She could not stay. She could not have tackled him if she had stayed. Anger was perhaps as funny as embarrassment. He would have been shocked at the idea of her quietly considering the results of Schenck’s theory, if it proved to be true; beyond her ken, indeed. It was hateful to have to leave that; he ought to be robbed of the one thing that he imagined gave him an advantage in the presence of women. The women in his world would be embarrassed by the discussion of anything to do with the reproduction of the race. Why?
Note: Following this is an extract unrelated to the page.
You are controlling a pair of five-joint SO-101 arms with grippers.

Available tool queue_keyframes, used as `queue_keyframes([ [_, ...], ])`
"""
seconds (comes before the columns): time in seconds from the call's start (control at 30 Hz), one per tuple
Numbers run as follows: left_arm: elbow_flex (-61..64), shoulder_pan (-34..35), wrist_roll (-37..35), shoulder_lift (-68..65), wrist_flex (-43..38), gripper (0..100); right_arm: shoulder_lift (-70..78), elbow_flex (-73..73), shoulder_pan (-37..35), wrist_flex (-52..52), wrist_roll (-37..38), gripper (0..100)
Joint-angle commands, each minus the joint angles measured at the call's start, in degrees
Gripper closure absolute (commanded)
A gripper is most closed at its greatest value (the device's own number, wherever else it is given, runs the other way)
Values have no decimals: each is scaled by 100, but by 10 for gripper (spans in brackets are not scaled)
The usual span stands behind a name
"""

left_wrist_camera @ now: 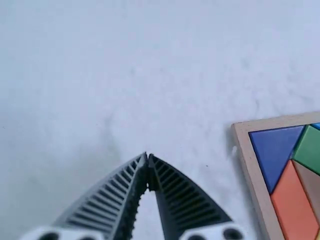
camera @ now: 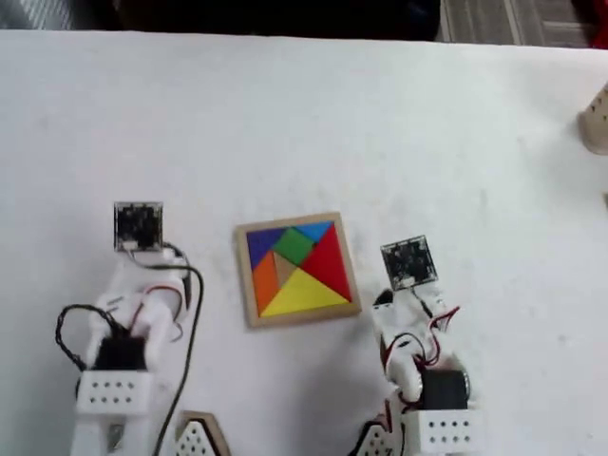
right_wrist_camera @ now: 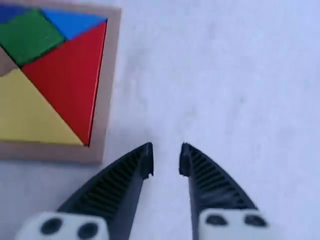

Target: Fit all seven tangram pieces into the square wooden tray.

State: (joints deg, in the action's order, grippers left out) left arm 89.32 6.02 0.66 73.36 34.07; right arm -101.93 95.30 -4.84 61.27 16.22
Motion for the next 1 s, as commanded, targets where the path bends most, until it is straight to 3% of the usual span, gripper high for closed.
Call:
queue_keyframes([
  [0.0, 651, 22, 35, 1587, 114, 976, -13, 9, 171, 48, 79, 830],
  [0.1, 809, 66, 35, 2536, 914, 976, -13, -9, 180, 215, 141, 892],
  [0.23, 765, 154, 35, 3213, 2145, 973, -13, -53, 180, 505, 835, 982],
  [0.37, 765, 163, 35, 3099, 2435, 976, -22, -88, 180, 980, 1011, 974],
  [0.8, 765, 171, 26, 3099, 3675, 973, -22, 158, 224, 1095, 985, 978],
  [0.97, 765, 171, 18, 3099, 3736, 975, -22, 158, 198, 1095, 985, 978],
])
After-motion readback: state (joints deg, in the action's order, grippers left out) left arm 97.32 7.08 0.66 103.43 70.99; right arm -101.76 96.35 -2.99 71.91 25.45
Why were the women embarrassed and the men always suggestive and facetious? If only the men could realise what they admitted by their tone; what attitude towards life....

It was a bitter east-wind; the worst kind of day there was. All along Oxford Street were women in furs, serene, with smooth warm faces untroubled by the bleak black wind, perhaps even enjoying the
cold. Miriam struggled along, towards the cruel east, shivering, her face shrivelled and frozen and burning, her brain congealed. If she were free she could at least have a cup of coffee and get warm and go into the Museum and be warm all the afternoon. To meet a stranger and have to be active and sociable when she was at her worst. He would be wrapped in the advantage of a fur-lined coat, or at least astrachan, and be able to think and speak. He would wonder what was the matter; even his careless foreign friendliness would not survive her frightful appearance. Yet when a clock told her the appointed time was past, the torment of the wind grew sharper in the thought that she might miss him. There was the Holborn Library, as he had described. There was no one there, the pavement was empty; he had given her up and gone; had perhaps never come. She was relieved. She had done her best. Fate had saved her; her afternoon was her own. But she must show herself, perhaps he might be sheltering just inside the door. The doorway was empty. There was a man leaning against the lamppost. She scanned him unwillingly, lest he should turn into Mr. Shatov; but he produced only the details of the impression she had taken before she glanced, a shabby, sinister-looking Tottenham Court Road foreign loafer, in yellow boots, an overcoat of an evil shade of brown and a waiter’s black-banded grey felt hat; but she had paused and glanced and of course his eye was immediately upon her and his lounging figure upright as she swept across the pavement to gain the road and flee the displeasing contact. He
almost ran into her; trotting .... ah, I am glad .... it was Mr. Shatov......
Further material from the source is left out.